Verizon Wireless says about 15 million of its subscribers will receive refunds for mistaken data charges that have cost its customers tens of millions of dollars.
The FCC confirmed reports that it has been investigating the matter for the past 10 months after it received consumer complaints about “mystery fees” on their bills.
“We discovered that over the past several years approximately 15 million customers who did not have data plans were billed for data sessions on their phones that they did not initiate,” said Mary Coyne, Verizon Wireless deputy general counsel, in a statement yesterday. “The majority of the data sessions involved minor data exchanges caused by software built into their phones; others involved accessing the web, which should not have incurred charges.”
Coyne said most customers will receive credits in the $2 to $6 range in October and November, but cautioned that “some will receive larger credits or refunds.” Customers affected by the refunds would normally have been billed $1.99 per megabyte for data accessed from their handsets. Total refunds could cost Verizon up to $90 million.
FCC Enforcement Bureau chief Michele Ellison suggested Verizon should have moved faster to address customer complaints over billing and said the agency was considering “additional penalties” to ensure companies prioritize the interests of consumers when billing problems occur.
“We’re gratified to see Verizon agree to finally repay its customers.

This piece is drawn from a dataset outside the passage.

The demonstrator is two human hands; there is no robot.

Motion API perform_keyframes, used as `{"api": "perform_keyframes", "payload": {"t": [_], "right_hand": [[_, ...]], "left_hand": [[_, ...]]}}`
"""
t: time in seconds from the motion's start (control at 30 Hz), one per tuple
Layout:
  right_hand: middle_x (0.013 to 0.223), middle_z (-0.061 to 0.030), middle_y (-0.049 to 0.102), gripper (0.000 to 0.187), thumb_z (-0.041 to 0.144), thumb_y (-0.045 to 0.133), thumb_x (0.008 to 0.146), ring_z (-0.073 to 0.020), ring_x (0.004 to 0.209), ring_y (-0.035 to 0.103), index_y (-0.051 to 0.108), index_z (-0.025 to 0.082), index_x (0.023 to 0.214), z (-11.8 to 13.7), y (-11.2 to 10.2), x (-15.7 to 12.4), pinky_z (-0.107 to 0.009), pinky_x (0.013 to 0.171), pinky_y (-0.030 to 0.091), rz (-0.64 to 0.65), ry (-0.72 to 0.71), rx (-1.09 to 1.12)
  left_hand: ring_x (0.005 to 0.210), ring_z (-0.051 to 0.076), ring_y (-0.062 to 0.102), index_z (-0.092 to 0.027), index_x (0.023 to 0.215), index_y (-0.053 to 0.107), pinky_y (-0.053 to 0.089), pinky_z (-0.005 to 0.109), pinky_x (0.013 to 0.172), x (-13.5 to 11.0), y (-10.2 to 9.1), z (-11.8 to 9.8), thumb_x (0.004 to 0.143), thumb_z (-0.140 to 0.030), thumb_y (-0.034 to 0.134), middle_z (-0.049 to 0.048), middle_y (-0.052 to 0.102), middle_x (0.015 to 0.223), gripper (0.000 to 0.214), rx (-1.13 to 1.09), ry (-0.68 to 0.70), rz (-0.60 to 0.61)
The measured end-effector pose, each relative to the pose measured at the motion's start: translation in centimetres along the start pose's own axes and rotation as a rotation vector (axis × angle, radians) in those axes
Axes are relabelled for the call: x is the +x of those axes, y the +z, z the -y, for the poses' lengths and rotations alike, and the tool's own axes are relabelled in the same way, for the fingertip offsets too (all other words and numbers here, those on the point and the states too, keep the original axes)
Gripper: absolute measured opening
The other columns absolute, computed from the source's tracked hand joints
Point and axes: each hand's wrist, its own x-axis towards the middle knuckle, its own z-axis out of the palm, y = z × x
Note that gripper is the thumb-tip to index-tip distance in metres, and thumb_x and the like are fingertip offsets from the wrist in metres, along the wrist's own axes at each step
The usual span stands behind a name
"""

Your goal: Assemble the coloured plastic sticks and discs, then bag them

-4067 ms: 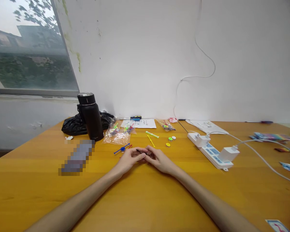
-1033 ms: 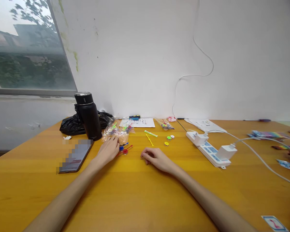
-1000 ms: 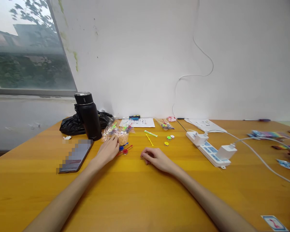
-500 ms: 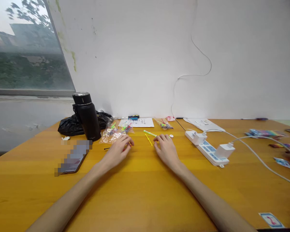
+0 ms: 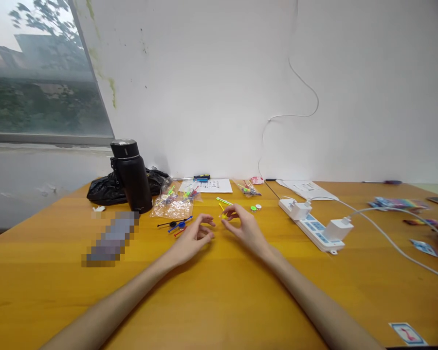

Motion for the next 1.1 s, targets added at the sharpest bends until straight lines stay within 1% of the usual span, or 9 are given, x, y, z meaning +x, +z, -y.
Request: {"api": "perform_keyframes", "payload": {"t": [0.13, 0.23, 0.47, 0.67, 0.77, 0.83, 0.97, 1.03, 1.1], "right_hand": [[0.100, -0.0052, 0.065, 0.009, 0.027, 0.059, 0.094, -0.0182, 0.093, 0.063, 0.061, 0.022, 0.101, 1.9, 1.1, -0.3, -0.032, 0.085, 0.052, 0.077, -0.084, 0.091], [0.101, -0.0053, 0.064, 0.010, 0.027, 0.059, 0.094, -0.0176, 0.093, 0.063, 0.063, 0.022, 0.102, 2.1, 1.2, -0.5, -0.031, 0.086, 0.052, 0.105, -0.092, 0.121], [0.107, -0.0053, 0.063, 0.015, 0.025, 0.056, 0.097, -0.0156, 0.094, 0.064, 0.064, 0.023, 0.109, 2.0, 1.0, -0.7, -0.030, 0.088, 0.052, 0.177, -0.106, 0.125], [0.115, -0.0089, 0.063, 0.021, 0.026, 0.046, 0.100, -0.0223, 0.111, 0.059, 0.061, 0.022, 0.115, 0.0, 1.3, -0.8, -0.039, 0.098, 0.048, 0.090, -0.005, -0.189], [0.126, -0.0114, 0.060, 0.026, 0.026, 0.047, 0.099, -0.0252, 0.120, 0.054, 0.060, 0.020, 0.121, -1.7, 1.3, -1.0, -0.043, 0.105, 0.043, 0.125, 0.015, -0.355], [0.122, -0.0109, 0.063, 0.024, 0.025, 0.047, 0.099, -0.0240, 0.115, 0.057, 0.063, 0.019, 0.114, -2.1, 1.1, -1.0, -0.040, 0.102, 0.045, 0.165, 0.028, -0.417], [0.096, -0.0075, 0.068, 0.020, 0.025, 0.049, 0.097, -0.0207, 0.093, 0.062, 0.066, 0.019, 0.089, -1.7, 0.6, -0.7, -0.032, 0.084, 0.048, 0.148, 0.096, -0.533], [0.094, -0.0061, 0.068, 0.015, 0.025, 0.053, 0.095, -0.0202, 0.091, 0.062, 0.065, 0.020, 0.090, -1.4, 0.5, -0.6, -0.031, 0.079, 0.047, 0.126, 0.101, -0.546], [0.101, -0.0061, 0.067, 0.012, 0.026, 0.055, 0.094, -0.0213, 0.096, 0.061, 0.064, 0.021, 0.101, -1.5, 0.6, -0.7, -0.031, 0.079, 0.047, 0.106, 0.070, -0.534]], "left_hand": [[0.092, 0.019, 0.067, -0.021, 0.119, 0.048, 0.050, 0.036, 0.090, 0.3, 0.4, 0.8, 0.093, -0.037, 0.059, 0.0083, 0.063, 0.113, 0.033, -0.236, -0.046, 0.018], [0.088, 0.019, 0.067, -0.019, 0.111, 0.052, 0.049, 0.035, 0.089, 0.5, 0.2, 1.0, 0.093, -0.041, 0.059, 0.0052, 0.065, 0.097, 0.030, -0.244, -0.040, -0.005], [0.084, 0.018, 0.066, -0.018, 0.115, 0.054, 0.049, 0.033, 0.083, 0.5, 0.2, 1.4, 0.091, -0.040, 0.062, 0.0047, 0.066, 0.089, 0.033, -0.218, -0.037, 0.048], [0.085, 0.018, 0.065, -0.016, 0.112, 0.056, 0.050, 0.032, 0.082, 0.5, 0.5, 1.8, 0.093, -0.039, 0.060, 0.0084, 0.069, 0.094, 0.030, -0.263, -0.027, 0.070], [0.087, 0.018, 0.066, -0.017, 0.110, 0.057, 0.050, 0.032, 0.083, 0.6, 0.5, 1.8, 0.092, -0.038, 0.061, 0.0090, 0.070, 0.096, 0.028, -0.239, -0.033, 0.072], [0.087, 0.018, 0.066, -0.017, 0.110, 0.058, 0.050, 0.032, 0.083, 0.5, 0.5, 1.7, 0.092, -0.039, 0.061, 0.0090, 0.070, 0.096, 0.028, -0.222, -0.039, 0.069], [0.088, 0.019, 0.066, -0.017, 0.110, 0.059, 0.050, 0.032, 0.084, 0.4, 0.5, 1.3, 0.092, -0.039, 0.060, 0.0092, 0.070, 0.098, 0.029, -0.206, -0.045, 0.079], [0.088, 0.018, 0.066, -0.017, 0.111, 0.058, 0.050, 0.032, 0.084, 0.4, 0.5, 1.2, 0.092, -0.039, 0.060, 0.0089, 0.070, 0.098, 0.029, -0.209, -0.043, 0.075], [0.087, 0.018, 0.066, -0.018, 0.112, 0.057, 0.050, 0.032, 0.083, 0.3, 0.5, 1.1, 0.092, -0.038, 0.060, 0.0083, 0.069, 0.097, 0.029, -0.225, -0.047, 0.063]]}}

But questions remain as to why it took Verizon two years to reimburse its customers and why greater disclosure and other corrective actions did not come much, much sooner,” Ellison said.
Verizon says it issues credits to customers based on “regular review and monitoring.”
“When we identify errors, we remedy them as quickly as possible,” Coyne said. “Our goal is to maintain our customers’ trust and ensure they receive the best experience possible.”